Conventional wisdom holds that most sequence-specific DNA recognition occurs by amino acid interactions in the large DNA major groove. Here are found hydrogen donor and acceptor patterns that are sequence-specific, allowing "direct readout" of the sequence by appropriate amino acid side chains. Besides being cramped, the hydrogen bonding information content of the minor groove is lower, making it difficult or impossible to gain detailed sequence information there. It is true that some natural products (netropsin, distamycin) and designed polyamides can achieve some sequence specificity in the minor groove, but the majority of sequence-specific DNA binding proteins "read" the major groove. By objective review of the growing crystal structure database for DNA and protein/DNA complexes, Rohs et al. add an interesting caveat. Certain DNA sequences (most notably A-tracts lacking T-A steps) have particularly narrow minor grooves. Theory and calculations show that DNA grooves in general, and unusually narrow minor grooves in particular, have the highest negative electrostatic potential on the DNA surface. Thus, it is not the phosphate backbone, but the grooves between backbones, that are the most favorable location for cations. Here, the authors note a unique propensity to find minor groove arginines from DNA binding proteins, which are preferred over lysines because of the lower dehydration cost of the former. The authors provide helpful examples, especially noting that histone contacts in the nucleosome appear to favor arginines that follow this principle. The work illustrates how objective mining of database information is still yielding new principles for how proteins indirectly recognize DNA sequences.
----
Misha Sherman
The University of Texas Medical Branch, United States of America
Structural BiologyUsing bioinformatics, the authors found a new mechanism, widely used by DNA-binding proteins, of sequence-specific recognition of binding sites depending on DNA shape.
The novel mechanism is based on binding to the minor groove of DNA. The paper revealed a so-far-unanticipated strategy that many DNA-binding proteins use to find the correct spot to land onto the molecule, specifically its narrow minor groove.

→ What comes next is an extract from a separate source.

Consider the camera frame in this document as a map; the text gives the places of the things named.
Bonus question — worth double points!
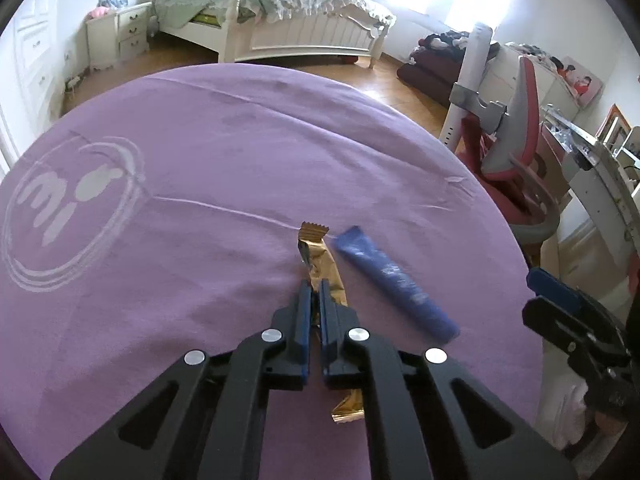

Amazingly, in 70% of the cases where the minor groove was narrower than 5 angstroms, they found arginine in close proximity to the nucleic acid. Although it is well accepted that proteins use sequence-specific hydrogen bonding in the major groove to recognize DNA sequences, in this paper the authors significantly widened our horizon of the ways in which proteins read information from DNA. Sequence-specific deformations of the DNA's three-dimensional shape are used by proteins to achieve specific DNA binding. In particular, proteins read the width of the minor DNA groove and associated electrostatic potential to enhance the specificity of the binding that is otherwise based upon the base-specific hydrogen bonds formed in the major groove. The authors found a strong correlation between AT-rich stretches in DNA (A-tracts) with a significantly narrowed minor groove and the preferred interaction of arginine with those sequences. Strong electrostatic interaction was noted there as well. They found a strong correlation between the width of the minor groove with stretches A-tracts of even three A or T-bases long, especially in cases without more flexible TpA steps. Interestingly, arginine is preferred over lysine in the interactions, most likely because of the more energetically costly transfer of lysine from water into the minor groove compared to arginine. The authors hypothesize that A-tracts that have the tendency to narrow the minor groove provide favorable binding sites for arginines, which, in turn, by inserting into the groove would stabilize the conformation leading to stable binding. The effect is evident in nucleosomes where there is a strong correlation between places where the backbone faces inward and the presence of short A-tracts with intrinsic propensity to assume bent conformations. Arginine insertion stabilizes the conformation even further.